Ah, the beautiful leaves of fall, now all sittin' under seven inches of snow and ice outside. Winter has arrived! But severe weather outside allows you to be inside and work on some free motion designs, provided the electricity is still on...

Use a white board with a dry erase marker or a pencil with your sketch book. Begin with a simple arc, elongated s-curve, drawing a small hill and then going down into the valley until you reach a point. Easy, right?

Now head back the other way with another arc until you reach the starting point...basic shape accomplished. If you can draw this, you will be able to quilt it even better.
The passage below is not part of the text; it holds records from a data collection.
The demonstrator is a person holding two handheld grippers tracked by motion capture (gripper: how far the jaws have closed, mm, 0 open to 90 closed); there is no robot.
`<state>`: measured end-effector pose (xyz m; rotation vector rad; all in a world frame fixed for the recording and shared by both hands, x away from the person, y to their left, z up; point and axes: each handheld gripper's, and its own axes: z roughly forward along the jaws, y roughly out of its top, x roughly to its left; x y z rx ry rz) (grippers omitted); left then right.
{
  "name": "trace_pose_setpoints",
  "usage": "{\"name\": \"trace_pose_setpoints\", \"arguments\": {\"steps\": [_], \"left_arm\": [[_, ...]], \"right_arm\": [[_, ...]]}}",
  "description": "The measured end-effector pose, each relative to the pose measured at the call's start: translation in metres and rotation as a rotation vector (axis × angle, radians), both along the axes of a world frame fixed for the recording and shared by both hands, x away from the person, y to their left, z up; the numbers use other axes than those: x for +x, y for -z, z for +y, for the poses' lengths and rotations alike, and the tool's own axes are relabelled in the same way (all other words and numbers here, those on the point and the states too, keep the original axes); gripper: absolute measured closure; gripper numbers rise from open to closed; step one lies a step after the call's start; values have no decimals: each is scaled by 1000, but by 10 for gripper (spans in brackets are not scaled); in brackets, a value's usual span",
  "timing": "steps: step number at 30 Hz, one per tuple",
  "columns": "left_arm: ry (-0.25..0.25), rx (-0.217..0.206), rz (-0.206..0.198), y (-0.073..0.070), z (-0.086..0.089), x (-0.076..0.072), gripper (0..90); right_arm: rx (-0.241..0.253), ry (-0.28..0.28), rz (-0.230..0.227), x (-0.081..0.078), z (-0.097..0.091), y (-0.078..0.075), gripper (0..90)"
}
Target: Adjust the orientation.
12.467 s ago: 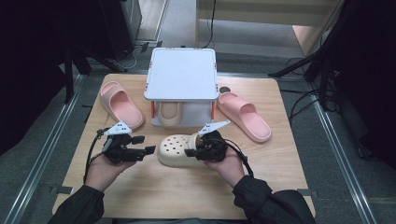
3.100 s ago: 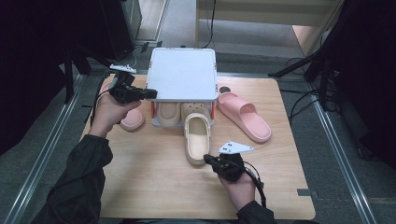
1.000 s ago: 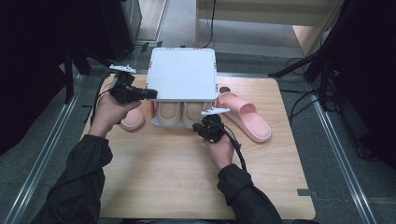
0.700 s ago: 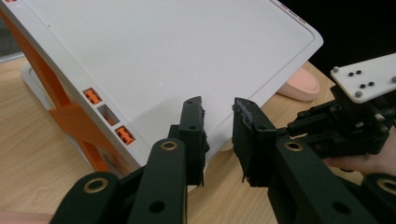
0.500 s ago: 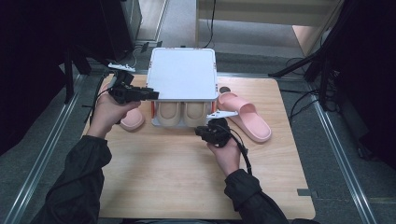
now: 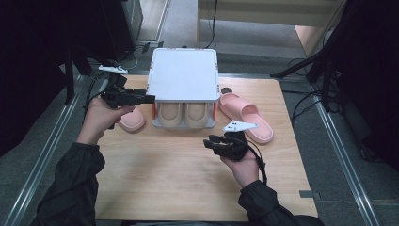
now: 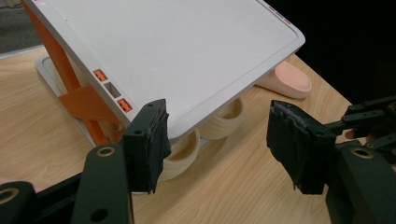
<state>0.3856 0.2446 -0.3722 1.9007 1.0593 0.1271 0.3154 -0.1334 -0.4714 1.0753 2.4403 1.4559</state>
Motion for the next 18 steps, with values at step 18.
{"name": "trace_pose_setpoints", "arguments": {"steps": [18], "left_arm": [[-86, 9, 13, 11, 24, -11, 445]], "right_arm": [[-3, -1, -4, -14, -24, -8, 600]]}}
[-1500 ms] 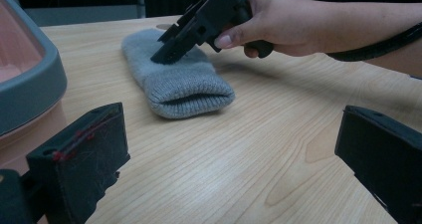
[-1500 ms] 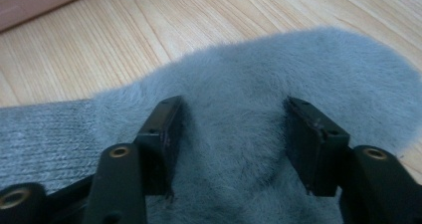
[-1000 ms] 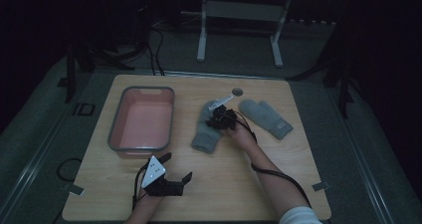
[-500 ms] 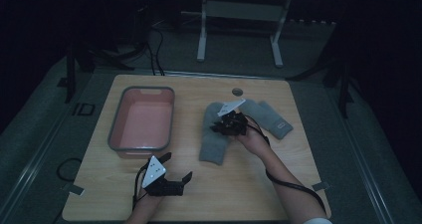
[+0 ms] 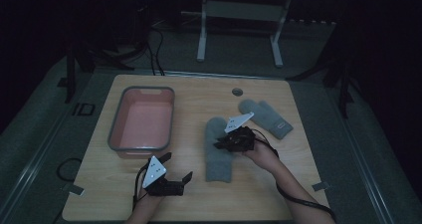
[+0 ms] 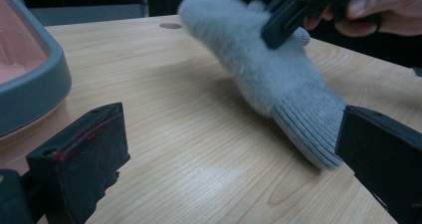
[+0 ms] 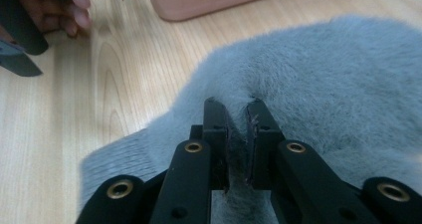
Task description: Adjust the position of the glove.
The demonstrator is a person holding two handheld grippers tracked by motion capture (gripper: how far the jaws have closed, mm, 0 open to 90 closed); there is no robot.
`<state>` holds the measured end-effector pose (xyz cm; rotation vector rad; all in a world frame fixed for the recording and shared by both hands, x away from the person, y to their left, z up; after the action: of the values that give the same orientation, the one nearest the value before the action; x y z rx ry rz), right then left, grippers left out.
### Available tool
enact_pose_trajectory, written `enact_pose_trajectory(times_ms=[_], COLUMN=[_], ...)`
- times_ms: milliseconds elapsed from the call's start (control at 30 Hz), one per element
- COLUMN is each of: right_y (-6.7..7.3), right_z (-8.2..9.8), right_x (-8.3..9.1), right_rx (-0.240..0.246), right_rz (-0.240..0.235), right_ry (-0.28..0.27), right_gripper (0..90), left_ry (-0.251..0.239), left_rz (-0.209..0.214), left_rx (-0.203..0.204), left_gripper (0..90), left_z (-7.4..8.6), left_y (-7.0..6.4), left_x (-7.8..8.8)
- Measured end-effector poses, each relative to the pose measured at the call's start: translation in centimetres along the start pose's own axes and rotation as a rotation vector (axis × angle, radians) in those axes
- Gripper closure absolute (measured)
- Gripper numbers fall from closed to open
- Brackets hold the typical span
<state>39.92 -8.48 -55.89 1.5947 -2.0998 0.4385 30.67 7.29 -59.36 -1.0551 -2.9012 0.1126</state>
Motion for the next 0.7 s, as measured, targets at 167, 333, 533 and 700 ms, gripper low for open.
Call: enact_pose_trajectory(times_ms=[167,333,533,700], right_y=[-0.9,-1.7,-2.5,-2.6], right_z=[1.2,2.5,3.5,3.5], right_x=[-1.7,-3.0,-4.0,-3.7], right_rx=[-0.022,-0.034,-0.031,-0.036], right_rz=[0.007,0.001,0.009,0.038], right_ry=[0.024,0.069,0.085,0.076], right_gripper=[81.9,79.7,54.9,37.9], left_ry=[-0.001,-0.002,0.0,0.0], left_rz=[0.001,0.002,0.002,0.004], left_rx=[-0.001,-0.002,-0.003,-0.006], left_gripper=[0.6,0.6,0.6,0.6], left_z=[0.0,0.0,0.0,0.0], left_y=[0.0,0.0,-0.1,-0.1], left_x=[0.0,0.0,0.0,0.0])
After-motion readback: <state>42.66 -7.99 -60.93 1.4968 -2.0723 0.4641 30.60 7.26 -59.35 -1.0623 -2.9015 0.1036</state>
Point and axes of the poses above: each handheld gripper's, and its own axes: x roughly backward along the jaws, z roughly out of its underside, y roughly to its left, the point moved 9 cm from there along -x, roughly forward along the jaws, and after that the axes turned 13 degrees about -y, right-handed, at the moved point
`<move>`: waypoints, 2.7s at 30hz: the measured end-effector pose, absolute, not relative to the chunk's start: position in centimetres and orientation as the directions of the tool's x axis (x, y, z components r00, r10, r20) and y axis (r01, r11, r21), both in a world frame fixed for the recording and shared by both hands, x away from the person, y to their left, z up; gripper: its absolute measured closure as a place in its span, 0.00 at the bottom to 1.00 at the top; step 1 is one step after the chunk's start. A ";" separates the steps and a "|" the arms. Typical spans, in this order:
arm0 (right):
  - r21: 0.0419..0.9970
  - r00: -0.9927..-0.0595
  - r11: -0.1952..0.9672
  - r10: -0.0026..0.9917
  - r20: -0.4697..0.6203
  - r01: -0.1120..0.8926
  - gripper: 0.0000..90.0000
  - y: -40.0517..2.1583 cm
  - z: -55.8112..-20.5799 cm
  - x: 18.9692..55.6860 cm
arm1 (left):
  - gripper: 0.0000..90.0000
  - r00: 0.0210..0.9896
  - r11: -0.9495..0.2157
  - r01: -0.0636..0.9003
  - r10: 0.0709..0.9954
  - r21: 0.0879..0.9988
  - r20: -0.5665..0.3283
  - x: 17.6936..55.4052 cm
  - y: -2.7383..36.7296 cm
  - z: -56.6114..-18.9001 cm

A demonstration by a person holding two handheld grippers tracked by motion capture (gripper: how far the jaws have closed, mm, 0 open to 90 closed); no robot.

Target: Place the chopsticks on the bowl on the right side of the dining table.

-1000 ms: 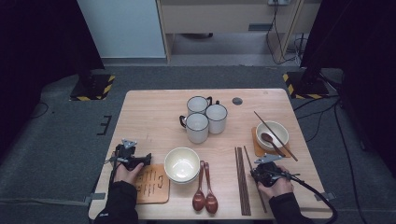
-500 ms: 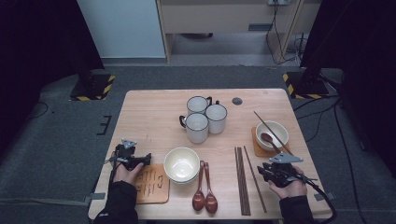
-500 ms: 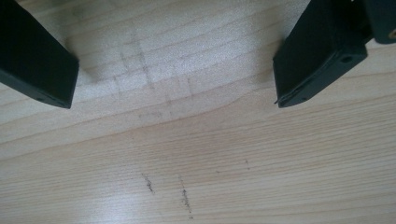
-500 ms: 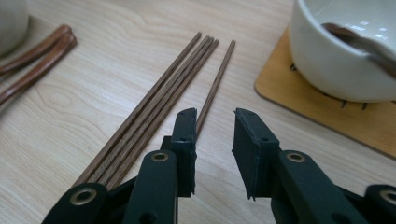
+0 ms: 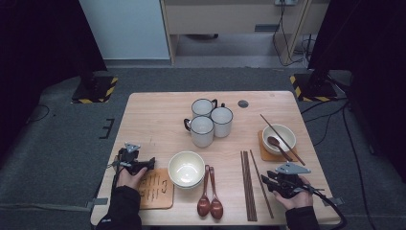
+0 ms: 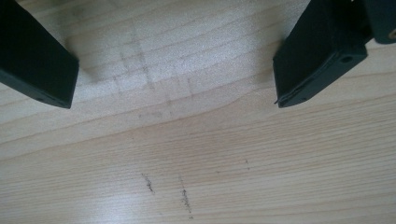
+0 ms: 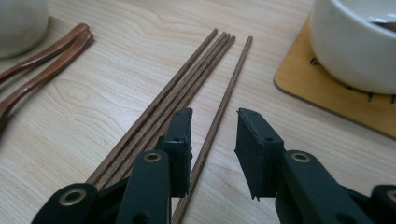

Add a vein by drawing up the center to the tip of the leaf and retracing the line back to the starting point. When you quilt this center vein, the retracing doesn't have to be exact. In fact, it will look great if you stitch a bit away from it, about a 1/8" echo line.

Quilting the basic leaf shape, add in veins, maybe echo around the shape, then once you have one leaf quilted, go on to the next by quilting a meandering line to an open area where you can stitch another basic leaf shape, repeating the process.

When I quilt these leaves in a block, say as a background fill, I will begin my securing stitches in the seam line, then begin quilting a short meandering line. Add leaves, meandering in between, until the space is filled. Return to a seam line to secure the final stitches.

I have a few little journals where I sketch out a basic design. It's not to be an aspiring's how to train my brain to follow the lines. Then I'm prepared to quilt lines, curves, and swirls with needle and thread on my sewing machine.